Why the locations? Iowa is obvious, but why Wisconsin/Minnesota?
Well, when I was growing up...Des Moines is not an A market for bands, so we’d have to drive to Minneapolis or Wisconsin to check things out. It’s just under the drive to Chicago, which is the furthest. Depending on the time of year it can be—you know, five and a half hours doesn’t seem like much, but coming back that night, basically getting there, experiencing everything you need to experience, then having to get back for the next day at work, I mean, it can kill you, you know? But you do it for rock ’n’ roll. So this was the philosophy, this was how we had to do it. We wanted to keep it Midwest, keep it what it is that we are and what makes sense.

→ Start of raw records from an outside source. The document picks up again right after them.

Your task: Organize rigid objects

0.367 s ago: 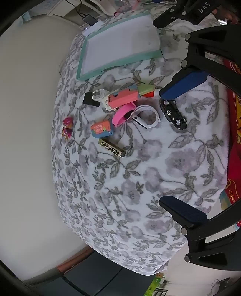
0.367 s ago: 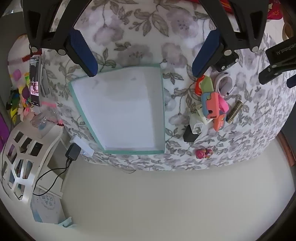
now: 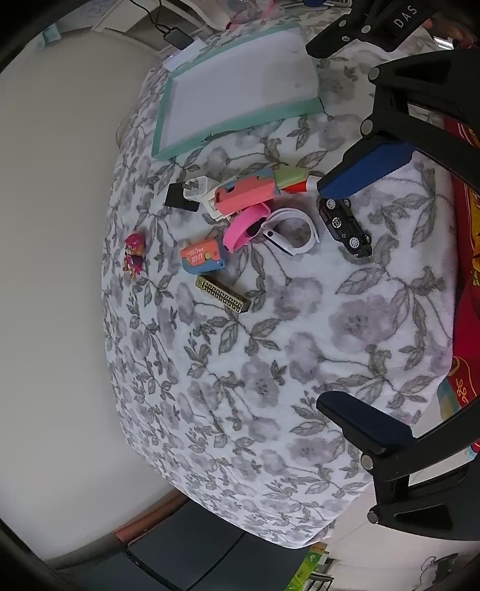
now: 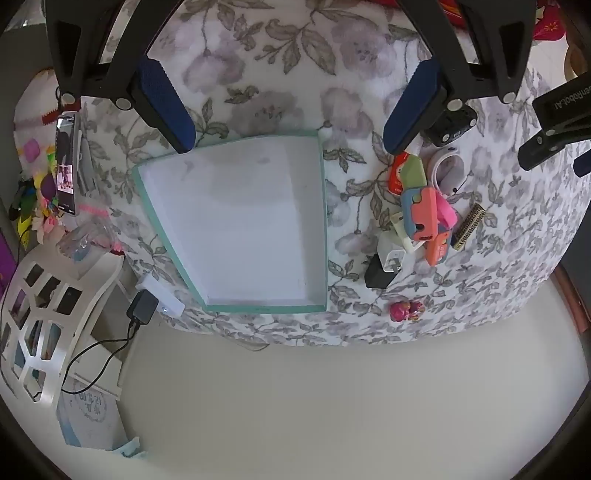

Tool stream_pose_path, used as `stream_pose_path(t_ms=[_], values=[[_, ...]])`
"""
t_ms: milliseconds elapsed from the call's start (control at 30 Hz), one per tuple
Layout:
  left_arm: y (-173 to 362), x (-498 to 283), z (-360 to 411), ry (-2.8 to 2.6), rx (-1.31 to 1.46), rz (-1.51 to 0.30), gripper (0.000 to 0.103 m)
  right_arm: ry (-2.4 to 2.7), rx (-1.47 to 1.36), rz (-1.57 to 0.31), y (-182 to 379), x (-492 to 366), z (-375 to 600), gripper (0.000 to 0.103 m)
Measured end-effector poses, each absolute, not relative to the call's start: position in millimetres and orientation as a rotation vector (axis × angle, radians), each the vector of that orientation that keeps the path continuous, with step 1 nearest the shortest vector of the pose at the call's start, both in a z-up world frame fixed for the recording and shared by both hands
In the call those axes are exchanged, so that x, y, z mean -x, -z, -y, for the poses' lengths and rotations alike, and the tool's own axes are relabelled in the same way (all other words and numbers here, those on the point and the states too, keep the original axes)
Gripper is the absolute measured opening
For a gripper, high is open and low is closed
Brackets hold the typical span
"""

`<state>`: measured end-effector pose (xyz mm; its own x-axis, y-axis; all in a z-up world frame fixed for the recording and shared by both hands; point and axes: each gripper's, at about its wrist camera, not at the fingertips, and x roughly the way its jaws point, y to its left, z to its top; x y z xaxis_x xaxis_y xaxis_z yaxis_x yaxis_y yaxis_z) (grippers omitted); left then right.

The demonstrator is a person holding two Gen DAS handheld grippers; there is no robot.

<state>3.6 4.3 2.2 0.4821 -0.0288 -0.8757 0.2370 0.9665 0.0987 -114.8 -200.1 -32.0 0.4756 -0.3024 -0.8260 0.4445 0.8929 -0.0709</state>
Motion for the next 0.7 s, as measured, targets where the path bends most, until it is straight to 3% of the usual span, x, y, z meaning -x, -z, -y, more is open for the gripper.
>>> stream_pose_path(t_ms=[700], values=[[7.4,-2.5,-2.9,0.161,-0.232,-1.072,0.103,0.459,-0.185,-0.991,33.5,117.3,202.7,0.103]])
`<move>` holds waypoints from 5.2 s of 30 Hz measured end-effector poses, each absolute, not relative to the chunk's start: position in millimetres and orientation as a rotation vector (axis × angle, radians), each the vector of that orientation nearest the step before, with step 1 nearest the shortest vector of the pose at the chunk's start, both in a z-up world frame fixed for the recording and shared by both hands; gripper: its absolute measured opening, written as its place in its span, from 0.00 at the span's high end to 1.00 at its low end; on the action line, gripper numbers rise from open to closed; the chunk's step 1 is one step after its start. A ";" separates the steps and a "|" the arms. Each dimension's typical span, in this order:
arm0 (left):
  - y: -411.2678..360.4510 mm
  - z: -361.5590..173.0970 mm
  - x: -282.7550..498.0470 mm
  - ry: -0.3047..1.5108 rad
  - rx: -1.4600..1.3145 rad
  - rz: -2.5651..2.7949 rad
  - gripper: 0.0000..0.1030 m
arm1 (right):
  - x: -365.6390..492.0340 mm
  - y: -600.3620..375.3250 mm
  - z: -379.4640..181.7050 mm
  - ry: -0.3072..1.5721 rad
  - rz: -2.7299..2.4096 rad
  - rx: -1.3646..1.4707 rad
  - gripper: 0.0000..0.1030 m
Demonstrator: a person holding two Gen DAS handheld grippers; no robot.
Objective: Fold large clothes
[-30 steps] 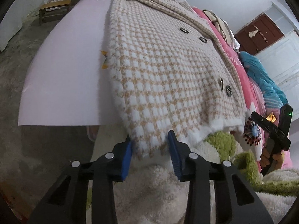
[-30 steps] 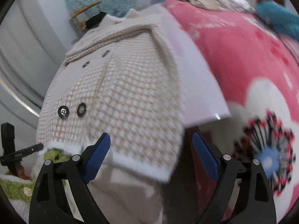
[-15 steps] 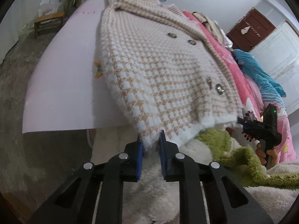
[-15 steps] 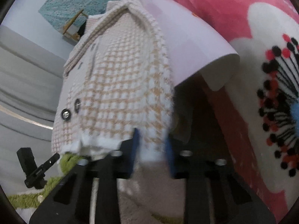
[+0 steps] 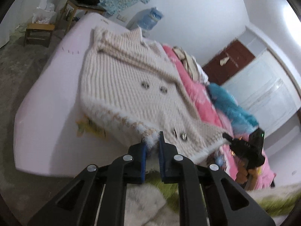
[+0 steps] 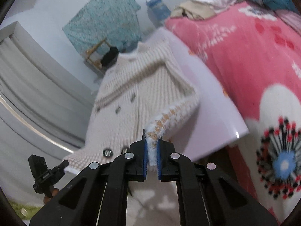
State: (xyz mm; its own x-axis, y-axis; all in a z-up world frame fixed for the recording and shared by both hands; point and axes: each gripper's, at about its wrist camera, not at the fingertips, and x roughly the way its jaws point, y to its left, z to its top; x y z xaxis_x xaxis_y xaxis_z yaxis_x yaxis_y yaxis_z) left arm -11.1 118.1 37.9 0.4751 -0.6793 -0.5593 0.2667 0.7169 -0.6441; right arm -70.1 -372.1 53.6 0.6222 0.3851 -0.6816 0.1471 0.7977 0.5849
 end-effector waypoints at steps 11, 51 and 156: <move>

And a lot of tickets have been bought from Chicago, which is cool—people from Chicago are buying tickets for the Somerset show, which is the direct opposite of when I would go as far as Chicago to go to a show because it’s not coming to Des Moines. They’re buying tickets for Somerset because it’s not coming there. That’s why. It’s important to remember where we’re from, and where it all started, and more importantly, what did we do when we were young and loved music? What were the sacrifices we made to enjoy what we loved, what I consider God, which is music? I would always have to go to Chicago to see the bands that I loved, and it was hard as hell. Also, Somerset is a place where camping is allowed, and that was important to us. We wanted to bring that European philosophy to this. You can bring a tent, and we’re starting that refugee camp culture. That’s a big deal for us, because that’s what we’ve been doing our whole career, is going over there—Reading, Leeds, Rock am Ring, Rock im Park, Graspop, Download, Knebworth, it goes on and on and on over there. I can remember going to Norway and driving further and further into the woods and just seeing tents everywhere in the trees. It was like being in a movie, and I was like, God, can you imagine growing up this way? Where this is the way it is, and your parents know that you’re gonna be gone for four days, enjoying culture and life and meeting new people? That is important to us. That is a definite start on what we’re trying to accomplish.